I was originally content with parakeets and our two faithful canine companions, Daisy and Rusty. But watching my sisters, who were deeply involved in the poultry business, opened my eyes to new possibilities. I realized that life, and chickens, were passing me by.
So we headed to Orschelns to see what we could find. And guess what? Of course we found chicks! So we bought some and brought them home. I had lived 30 years and never yet been the proud owner of poultry. I was just as excited as the children. We tended the brooder carefully and watched them grow.
As they matured, I let my happy little flock free range whenever I was outside. That soon turned into letting them free range all day even if I was in the house. It was wonderful. At first. The chickens loved it, especially when the mulberries started falling. There was free chicken food all over the place!
I really believed that Daisy and Rusty would obey me and stay away from my precious hens. And Daisy did, if I was outdoors. Then she stayed far away from the chickens. She did her best to convince me of her innocent intentions by not even LOOKING at the chickens. And I believed her.
But my complacency about allowing the hens out of their yard while I was gone soon backfired on me. We came home to scattered feathers, very guilty dogs, and missing chickens.
So it was best to just lock the birds in their chicken run. You would think these feathered fowl would appreciate my concern for their well being. But did they? Do chickens realize the danger that lurks outside their safe haven? Oh no! They didn’t remember the fate that had befallen their late sister hens. They would clumsily flap, flop, and try to fly over the fence. Some of them succeeded. A few of them survived. One pretty little hen took a daily foray under the gate and into the particular spot in the straw where she laid her egg. She is a clever one and still faithfully lays her pretty green eggs for us. Thankfully, she does it in the nesting box these days.
All of you seasoned chicken owners may be quite horrified by my negligence. I certainly learned a few things:
- Don’t trust your dogs’ innocence concerning chickens, no matter what they try to tell you.
- Don’t think for a moment that a silly hen will learn from her fellow hen or rooster’s fate.
- A chicken will soar over fences on wings of blissful ignorance to reach freedom. That same chicken’s ability to fly to safety over the same fence vanishes the moment they are being pursued by aforementioned predators.
We took steps to protect our little flock from our beloved dogs. We clipped their wings. My little easter egger can no longer sneak under the fence. The flock stays in their run, all the time, no matter what. Our chicken feed bill went up. And egg yolks aren’t as nice an orange.

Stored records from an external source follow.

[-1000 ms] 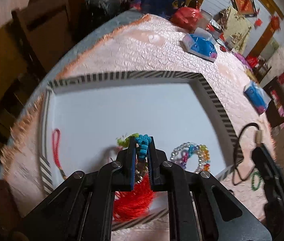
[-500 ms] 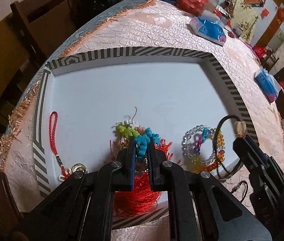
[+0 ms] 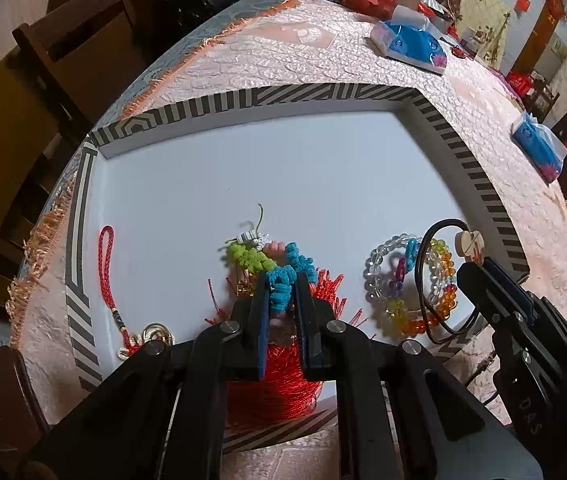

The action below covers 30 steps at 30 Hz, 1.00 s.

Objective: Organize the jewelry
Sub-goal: 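Lower and open the left tool into the box while the right tool releases the tile pendant inside, then grasp the black hair tie with the left tool while the right tool moves to the green jade bracelet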

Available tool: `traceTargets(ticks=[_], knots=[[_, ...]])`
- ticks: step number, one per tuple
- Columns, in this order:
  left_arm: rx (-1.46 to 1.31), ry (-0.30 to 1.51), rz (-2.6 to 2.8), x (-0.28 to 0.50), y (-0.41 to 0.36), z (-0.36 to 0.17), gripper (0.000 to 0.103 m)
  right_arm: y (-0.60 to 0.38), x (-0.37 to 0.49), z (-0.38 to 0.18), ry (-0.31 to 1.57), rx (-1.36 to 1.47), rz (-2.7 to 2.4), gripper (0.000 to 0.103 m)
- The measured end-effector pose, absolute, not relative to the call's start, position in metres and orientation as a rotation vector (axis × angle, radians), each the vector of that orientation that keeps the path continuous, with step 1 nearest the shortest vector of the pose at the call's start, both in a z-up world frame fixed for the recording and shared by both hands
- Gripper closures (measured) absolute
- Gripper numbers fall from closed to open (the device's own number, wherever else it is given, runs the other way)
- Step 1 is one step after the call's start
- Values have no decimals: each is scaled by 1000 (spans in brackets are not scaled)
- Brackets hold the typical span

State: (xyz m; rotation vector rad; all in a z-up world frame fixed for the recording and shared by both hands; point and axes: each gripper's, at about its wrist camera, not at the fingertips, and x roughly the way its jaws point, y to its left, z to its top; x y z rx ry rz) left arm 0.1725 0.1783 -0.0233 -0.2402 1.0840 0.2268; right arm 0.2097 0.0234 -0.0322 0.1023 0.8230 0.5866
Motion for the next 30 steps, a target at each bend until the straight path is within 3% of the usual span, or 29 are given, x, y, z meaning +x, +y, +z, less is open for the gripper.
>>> traceTargets(ticks=[3,5,8,12,15,17,20,30], knots=[[-239,1089,226,173,178,-24,89,25,211,-33,830,103,589,81],[-235,1090,227,174,178,-24,81,25,210,-33,827,106,590,80],[-224,1087,231,174,177,-22,74,26,208,-31,815,104,591,71],[-203,1085,242,175,175,-22,72,26,207,-29,801,102,586,71],[-203,1088,247,175,176,-22,63,23,205,-26,789,106,581,71],[-214,1091,256,175,178,-23,51,21,203,-22,776,101,572,71],[-237,1093,258,174,178,-23,45,12,194,-16,749,63,562,71],[-134,986,209,161,147,2,42,-90,153,26,756,21,333,70]])
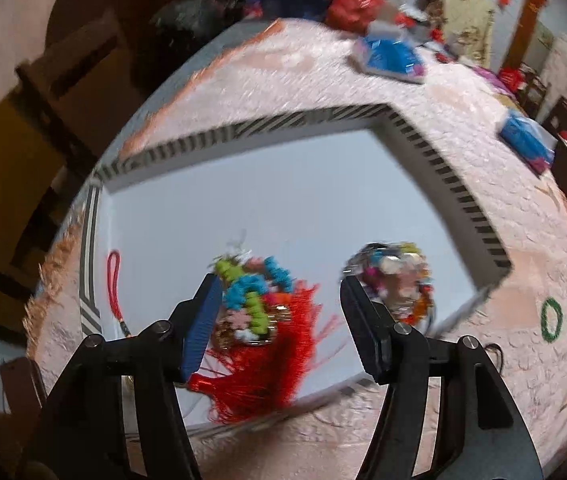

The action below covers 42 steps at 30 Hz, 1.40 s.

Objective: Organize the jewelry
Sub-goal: 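Grasp the black hair tie with the left tool while the right tool moves to the green jade bracelet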

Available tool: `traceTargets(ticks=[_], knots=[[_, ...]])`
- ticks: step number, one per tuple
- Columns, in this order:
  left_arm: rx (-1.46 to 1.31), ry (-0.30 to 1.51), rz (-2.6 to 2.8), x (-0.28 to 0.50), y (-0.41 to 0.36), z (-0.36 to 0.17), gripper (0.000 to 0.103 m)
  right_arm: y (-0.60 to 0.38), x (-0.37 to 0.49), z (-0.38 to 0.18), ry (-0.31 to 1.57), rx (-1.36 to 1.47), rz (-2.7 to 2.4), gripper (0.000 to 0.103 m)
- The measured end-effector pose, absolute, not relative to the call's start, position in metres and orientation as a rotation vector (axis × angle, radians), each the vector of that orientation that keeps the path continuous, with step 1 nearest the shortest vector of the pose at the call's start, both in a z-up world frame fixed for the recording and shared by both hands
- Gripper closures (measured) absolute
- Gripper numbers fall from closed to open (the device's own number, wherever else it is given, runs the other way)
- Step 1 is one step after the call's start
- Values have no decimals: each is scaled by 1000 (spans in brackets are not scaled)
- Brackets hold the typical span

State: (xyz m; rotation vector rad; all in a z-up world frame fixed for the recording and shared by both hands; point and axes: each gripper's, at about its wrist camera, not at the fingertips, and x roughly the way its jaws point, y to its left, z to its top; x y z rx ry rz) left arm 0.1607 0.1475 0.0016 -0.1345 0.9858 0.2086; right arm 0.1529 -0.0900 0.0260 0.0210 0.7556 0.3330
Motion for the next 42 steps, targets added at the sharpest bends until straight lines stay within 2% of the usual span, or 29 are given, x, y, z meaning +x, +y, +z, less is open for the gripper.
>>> traceTargets(ticks=[5,8,9,10,11,17,22,27,30,31,38,42], knots=[[-56,882,-18,143,97,20,42,-148,127,33,825,63,218,70],[-12,917,-218,137,59,14,42,-168,112,35,847,101,191,69],[3,924,-241,136,52,11,42,-171,108,36,833,100,201,67],[36,947,-274,135,42,4,42,-173,104,33,815,87,205,58],[63,974,-293,136,35,-3,42,-180,100,26,811,66,181,55],[141,1069,-304,151,19,-34,42,-212,114,-15,927,128,154,55],[206,1032,-343,162,4,-45,43,-220,116,-13,932,174,174,55],[226,1030,-386,165,-7,-54,66,-214,113,-9,916,173,218,55],[227,1030,-412,163,-12,-53,87,-214,113,-11,918,168,220,55],[228,1032,-419,160,-13,-52,90,-215,113,-12,918,168,217,55],[168,1054,-421,148,-4,-49,91,-233,124,-23,933,200,171,55],[87,1007,-404,144,5,-30,90,-232,135,-28,913,196,208,55]])
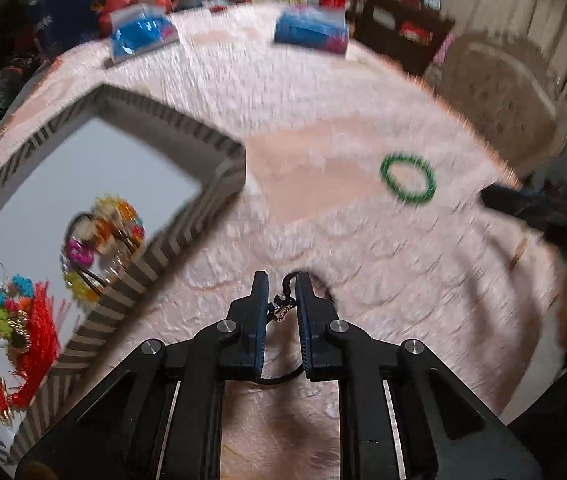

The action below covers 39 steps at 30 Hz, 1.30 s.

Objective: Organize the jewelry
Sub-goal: 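Grasp the green jade bracelet with the right tool while the left tool lifts the hair tie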

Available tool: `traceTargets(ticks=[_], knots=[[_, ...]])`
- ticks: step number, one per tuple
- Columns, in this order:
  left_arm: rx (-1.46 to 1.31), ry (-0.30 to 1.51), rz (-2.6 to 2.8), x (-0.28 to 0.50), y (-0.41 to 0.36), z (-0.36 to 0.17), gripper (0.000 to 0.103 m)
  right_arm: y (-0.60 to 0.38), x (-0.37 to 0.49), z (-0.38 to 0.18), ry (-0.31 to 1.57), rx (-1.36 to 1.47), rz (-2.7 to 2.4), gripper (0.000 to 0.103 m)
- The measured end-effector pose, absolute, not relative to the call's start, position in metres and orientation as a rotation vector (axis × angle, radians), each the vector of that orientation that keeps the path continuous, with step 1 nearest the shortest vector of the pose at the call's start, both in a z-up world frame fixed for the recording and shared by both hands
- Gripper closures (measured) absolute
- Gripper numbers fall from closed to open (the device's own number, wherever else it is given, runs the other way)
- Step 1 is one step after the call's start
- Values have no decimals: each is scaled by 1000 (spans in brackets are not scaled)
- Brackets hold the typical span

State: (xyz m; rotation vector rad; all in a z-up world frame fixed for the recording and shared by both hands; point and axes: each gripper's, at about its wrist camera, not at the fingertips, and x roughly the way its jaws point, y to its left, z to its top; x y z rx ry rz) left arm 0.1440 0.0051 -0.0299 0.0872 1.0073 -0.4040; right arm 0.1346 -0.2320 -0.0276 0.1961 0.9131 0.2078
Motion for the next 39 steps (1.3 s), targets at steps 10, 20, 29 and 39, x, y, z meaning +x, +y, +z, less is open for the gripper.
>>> traceTargets(ticks=[10,20,29,39], knots=[[-8,977,-292,150,21,-13,91,-200,170,-43,858,39,290,55],[6,997,-293,141,33,-21,90,-190,187,-62,890,-52,237,74],[-22,977,-301,144,34,-13,91,-184,177,-51,857,-71,212,96],[-36,934,-303,141,36,-1,91,-184,146,4,741,90,248,96]])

I’d much prefer to have free range hens.
I can think of a couple solutions to this dilemma. One would be to kennel the dogs while the chickens free range. Maybe they could take turns. Or we could re-home the dogs. That’s not an option. Daisy is an excellent little mother and raised a lovely batch of puppies for us last year. Daisy and Rusty were here first… so really, their status on the farm must be considered.
My final and most practical solution is to build a chicken tractor. I have casually mentioned the project to Gabe. I don’t think he knows it yet, but I suspect we may have a lovely little chicken tractor available for use sometime this spring. Perhaps I’ll even build it myself. Although I find in much easier to pinterest an idea like that, than to actually do it.
While it seems like it should be quite easy to have a few hens around to supply us in eggs, real life gets in the way sometimes. Accidents and forgetfulness happen. Let’s be real, we don’t always get it right the first time around. Many of the pretty hens in these photos are no longer with us. We learn from our mistakes, try to do a better job, and want to be good stewards of the things God has given us.
I am looking forward to this spring and new growth and life on our few acres. A chance to do better at protecting my hens from the dangers lurking at their doorstep. I have a brooder of eight chicks to add to my flock, and we’re hoping for lots of fresh eggs to come. And maybe a young rooster or two for dinner someday.
Because really, I can’t let Daisy eat them all.